Recent evidence indicates that probiotics and prebiotics exhibit antioxidant and anti-inflammatory properties, helping to counteract oxidative stress [221,222]. Consequently, interventions aimed at modulating the gut microbiota—including the use of probiotics, prebiotics, postbiotics, and microbial-metabolite-targeted strategies—hold potential as approaches to prevent cardiovascular programming driven by oxidative stress, though further research is needed [10].
While animal models have supported the role of oxidative stress as a viable target for developmental reprogramming, translation into human studies remains limited.

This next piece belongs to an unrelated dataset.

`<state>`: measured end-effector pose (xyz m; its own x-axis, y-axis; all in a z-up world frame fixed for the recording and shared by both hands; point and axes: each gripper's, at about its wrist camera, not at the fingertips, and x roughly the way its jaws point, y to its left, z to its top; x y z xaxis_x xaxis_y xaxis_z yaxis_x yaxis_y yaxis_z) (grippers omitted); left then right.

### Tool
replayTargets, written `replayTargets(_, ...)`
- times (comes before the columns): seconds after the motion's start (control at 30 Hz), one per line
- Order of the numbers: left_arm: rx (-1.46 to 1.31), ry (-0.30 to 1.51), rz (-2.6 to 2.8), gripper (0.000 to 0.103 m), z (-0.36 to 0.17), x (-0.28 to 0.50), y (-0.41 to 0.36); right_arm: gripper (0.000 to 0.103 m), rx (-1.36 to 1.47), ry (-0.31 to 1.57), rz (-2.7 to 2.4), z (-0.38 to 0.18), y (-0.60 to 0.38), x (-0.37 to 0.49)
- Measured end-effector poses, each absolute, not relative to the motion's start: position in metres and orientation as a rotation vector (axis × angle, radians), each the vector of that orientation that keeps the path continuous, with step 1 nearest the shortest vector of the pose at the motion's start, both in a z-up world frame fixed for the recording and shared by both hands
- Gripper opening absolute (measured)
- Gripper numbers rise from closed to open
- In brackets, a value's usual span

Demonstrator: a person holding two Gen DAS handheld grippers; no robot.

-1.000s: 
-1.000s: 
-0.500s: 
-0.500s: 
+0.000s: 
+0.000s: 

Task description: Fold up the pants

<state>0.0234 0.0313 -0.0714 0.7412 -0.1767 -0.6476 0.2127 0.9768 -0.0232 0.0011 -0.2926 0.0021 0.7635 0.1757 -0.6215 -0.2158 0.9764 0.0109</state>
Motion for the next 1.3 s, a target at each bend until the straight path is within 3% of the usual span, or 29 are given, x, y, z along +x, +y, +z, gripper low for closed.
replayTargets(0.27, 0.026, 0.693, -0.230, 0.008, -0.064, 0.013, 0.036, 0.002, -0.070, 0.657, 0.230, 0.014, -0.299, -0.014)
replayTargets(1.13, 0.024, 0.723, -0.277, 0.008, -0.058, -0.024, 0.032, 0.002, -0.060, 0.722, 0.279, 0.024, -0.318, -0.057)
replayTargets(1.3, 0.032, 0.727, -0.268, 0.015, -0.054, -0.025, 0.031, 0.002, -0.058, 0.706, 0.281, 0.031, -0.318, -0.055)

A key barrier is the ethical and logistical challenge of conducting interventional trials involving pregnant or lactating women. In this context, breast milk emerges as a practical and biologically potent reprogramming tool, owing to its rich antioxidant profile [223] and distinct microbiome, which plays a pivotal role in shaping the infant gut microbiota [224,225]. Universally acknowledged as the optimal source of infant nutrition, breast milk contains an array of nutrients and bioactive compounds—including hormones, growth factors, cytokines, microRNAs, metabolites, prebiotics, probiotics, and oligosaccharides—that collectively contribute to infant development and immune programming [226,227].
Importantly, breastfeeding has been associated with reduced long-term cardiovascular risk, particularly in preterm infants [228,229]. Given current global recommendations for exclusive breastfeeding during the first six months of life [230], its dual capacity to deliver antioxidants and beneficial microbes positions breast milk as a compelling, naturally integrated strategy for preventing early-life cardiovascular programming. A concise overview of the key findings is presented in Table 1.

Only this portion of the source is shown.